▶ PROVIDED INFORMATION

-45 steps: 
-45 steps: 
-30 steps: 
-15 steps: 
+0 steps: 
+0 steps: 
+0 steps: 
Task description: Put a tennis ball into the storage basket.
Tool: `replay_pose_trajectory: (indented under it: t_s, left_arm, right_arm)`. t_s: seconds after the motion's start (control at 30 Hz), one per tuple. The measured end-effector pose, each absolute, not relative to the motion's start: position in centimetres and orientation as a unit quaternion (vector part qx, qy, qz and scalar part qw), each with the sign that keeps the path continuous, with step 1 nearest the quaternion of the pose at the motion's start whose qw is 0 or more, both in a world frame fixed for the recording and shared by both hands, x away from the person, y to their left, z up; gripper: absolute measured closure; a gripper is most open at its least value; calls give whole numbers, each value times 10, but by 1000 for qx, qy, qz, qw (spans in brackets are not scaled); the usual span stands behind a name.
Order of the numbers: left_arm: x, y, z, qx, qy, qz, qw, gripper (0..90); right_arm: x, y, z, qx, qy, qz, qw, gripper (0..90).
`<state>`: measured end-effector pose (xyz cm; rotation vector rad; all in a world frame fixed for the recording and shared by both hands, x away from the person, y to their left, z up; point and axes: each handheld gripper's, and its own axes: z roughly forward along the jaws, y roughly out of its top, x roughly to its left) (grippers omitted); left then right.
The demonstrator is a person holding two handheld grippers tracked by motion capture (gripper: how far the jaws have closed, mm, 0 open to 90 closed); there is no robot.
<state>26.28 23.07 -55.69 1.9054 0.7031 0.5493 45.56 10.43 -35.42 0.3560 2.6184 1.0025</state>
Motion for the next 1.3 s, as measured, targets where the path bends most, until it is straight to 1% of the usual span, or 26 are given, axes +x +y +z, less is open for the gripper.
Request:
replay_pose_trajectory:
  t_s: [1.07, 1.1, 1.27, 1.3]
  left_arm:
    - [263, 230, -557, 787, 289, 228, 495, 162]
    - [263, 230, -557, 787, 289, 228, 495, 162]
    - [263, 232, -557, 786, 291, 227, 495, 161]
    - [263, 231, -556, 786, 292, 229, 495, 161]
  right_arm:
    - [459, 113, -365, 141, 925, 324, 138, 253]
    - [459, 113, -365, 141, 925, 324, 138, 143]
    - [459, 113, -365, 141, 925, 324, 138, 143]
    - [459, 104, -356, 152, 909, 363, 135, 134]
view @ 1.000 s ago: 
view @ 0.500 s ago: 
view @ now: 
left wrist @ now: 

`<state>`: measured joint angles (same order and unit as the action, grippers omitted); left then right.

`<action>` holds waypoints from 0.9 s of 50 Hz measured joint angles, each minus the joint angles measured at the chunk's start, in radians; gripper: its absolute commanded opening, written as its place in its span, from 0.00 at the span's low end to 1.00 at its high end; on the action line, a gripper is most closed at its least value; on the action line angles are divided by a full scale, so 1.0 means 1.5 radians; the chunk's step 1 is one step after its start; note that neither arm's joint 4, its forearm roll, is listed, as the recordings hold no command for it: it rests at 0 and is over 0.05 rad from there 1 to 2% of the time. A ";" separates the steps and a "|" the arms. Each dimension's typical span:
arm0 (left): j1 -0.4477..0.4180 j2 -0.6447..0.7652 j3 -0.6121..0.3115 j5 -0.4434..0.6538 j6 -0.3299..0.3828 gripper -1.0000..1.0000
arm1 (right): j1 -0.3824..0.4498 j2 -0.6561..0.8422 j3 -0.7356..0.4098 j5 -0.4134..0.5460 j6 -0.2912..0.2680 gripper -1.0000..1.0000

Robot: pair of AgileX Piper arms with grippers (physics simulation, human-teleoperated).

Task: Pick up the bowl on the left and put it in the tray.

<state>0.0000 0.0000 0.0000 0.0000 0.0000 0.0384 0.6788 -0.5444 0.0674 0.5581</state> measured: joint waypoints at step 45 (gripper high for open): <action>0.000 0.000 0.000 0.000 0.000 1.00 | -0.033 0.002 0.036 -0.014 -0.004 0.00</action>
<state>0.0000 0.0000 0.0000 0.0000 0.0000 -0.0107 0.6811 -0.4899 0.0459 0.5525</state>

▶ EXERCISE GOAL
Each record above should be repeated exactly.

▶ SOLVED EXERCISE
-45 steps: 
-45 steps: 
-30 steps: 
-15 steps: 
+0 steps: 
+0 steps: 
+0 steps: 
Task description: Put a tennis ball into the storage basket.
Tool: `replay_pose_trajectory: (indented under it: t_s, left_arm, right_arm)`. t_s: seconds after the motion's start (control at 30 Hz), one per tuple. The measured end-effector pose, each absolute, not relative to the motion's start: position in centimetres and orientation as a unit quaternion (vector part qx, qy, qz and scalar part qw), each with the sign that keeps the path continuous, with step 1 nearest the quaternion of the pose at the motion's start whose qw is 0 or more, both in a world frame fixed for the recording and shared by both hands, x away from the person, y to their left, z up; gripper: absolute measured closure; a gripper is most open at its least value; calls give whole numbers, each value times 10, but by 1000 for qx, qy, qz, qw (spans in brackets are not scaled); the usual span stands behind a name.
Order of the numbers: left_arm: x, y, z, qx, qy, qz, qw, gripper (0..90); right_arm: x, y, z, qx, qy, qz, qw, gripper (0..90).
`<state>`: measured end-effector pose (xyz cm; rotation vector rad; all in a world frame fixed for the recording and shared by both hands, x away from the person, y to their left, z up; point and axes: each handheld gripper's, and its own axes: z roughly forward along the jaws, y roughly out of its top, x roughly to its left) (grippers omitted); left then right.
The demonstrator is a person holding two handheld grippers tracked by motion capture (gripper: how far the jaws have closed, mm, 0 open to 90 closed); there is no robot.
<state>26.28 23.07 -55.69 1.9054 0.7031 0.5493 45.56 10.43 -35.42 0.3560 2.6184 1.0025</state>
Motion for the next 1.3 s, as measured, targets where the path bends most, until it is straight to 1% of the usual span, or 26 are given, axes +x +y +z, less is open for the gripper.
Request:
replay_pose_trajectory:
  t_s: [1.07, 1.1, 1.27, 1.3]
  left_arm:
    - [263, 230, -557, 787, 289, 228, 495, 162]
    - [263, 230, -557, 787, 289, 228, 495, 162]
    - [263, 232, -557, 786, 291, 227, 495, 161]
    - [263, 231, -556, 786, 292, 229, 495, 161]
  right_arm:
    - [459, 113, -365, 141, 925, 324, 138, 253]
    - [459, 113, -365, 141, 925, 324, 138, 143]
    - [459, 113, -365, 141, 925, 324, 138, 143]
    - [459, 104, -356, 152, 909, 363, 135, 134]
view @ 1.000 s ago: 
view @ 0.500 s ago: 
view @ now: 
left wrist @ now: 

`<state>`: measured joint angles (same order and unit as the action, grippers omitted); left then right.

`<action>` holds waypoints from 0.9 s of 50 Hz measured joint angles, each minus the joint angles measured at the chunk's start, in radians; gripper: its absolute commanded opening, written as its place in its span, from 0.00 at the span's low end to 1.00 at its high end; on the action line, a gripper is most closed at its least value; on the action line angles are divided by a full scale, so 1.0 means 1.5 radians; the chunk's step 1 is one step after its start; note that neither arm's joint 4, its forearm roll, is listed, as the recordings hold no command for it: it rests at 0 and is over 0.05 rad from there 1 to 2% of the time. A ";" separates the steps and a "|" the arms. Each dimension's typical span:
arm0 (left): j1 -0.4477..0.4180 j2 -0.6447..0.7652 j3 -0.6121..0.3115 j5 -0.4434..0.6538 j6 -0.3299..0.3828 gripper -1.0000..1.0000
arm1 (right): j1 -0.3824..0.4498 j2 -0.6561..0.8422 j3 -0.7356..0.4098 j5 -0.4134..0.5460 j6 -0.2912..0.2680 gripper -1.0000..1.0000

Robot: pair of AgileX Piper arms with grippers (physics simulation, human-teleoperated).

Task: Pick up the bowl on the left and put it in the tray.

<state>0.0000 0.0000 0.0000 0.0000 0.0000 0.0384 0.6788 -0.5444 0.0674 0.5581</state> measured: joint waypoints at step 45 (gripper high for open): <action>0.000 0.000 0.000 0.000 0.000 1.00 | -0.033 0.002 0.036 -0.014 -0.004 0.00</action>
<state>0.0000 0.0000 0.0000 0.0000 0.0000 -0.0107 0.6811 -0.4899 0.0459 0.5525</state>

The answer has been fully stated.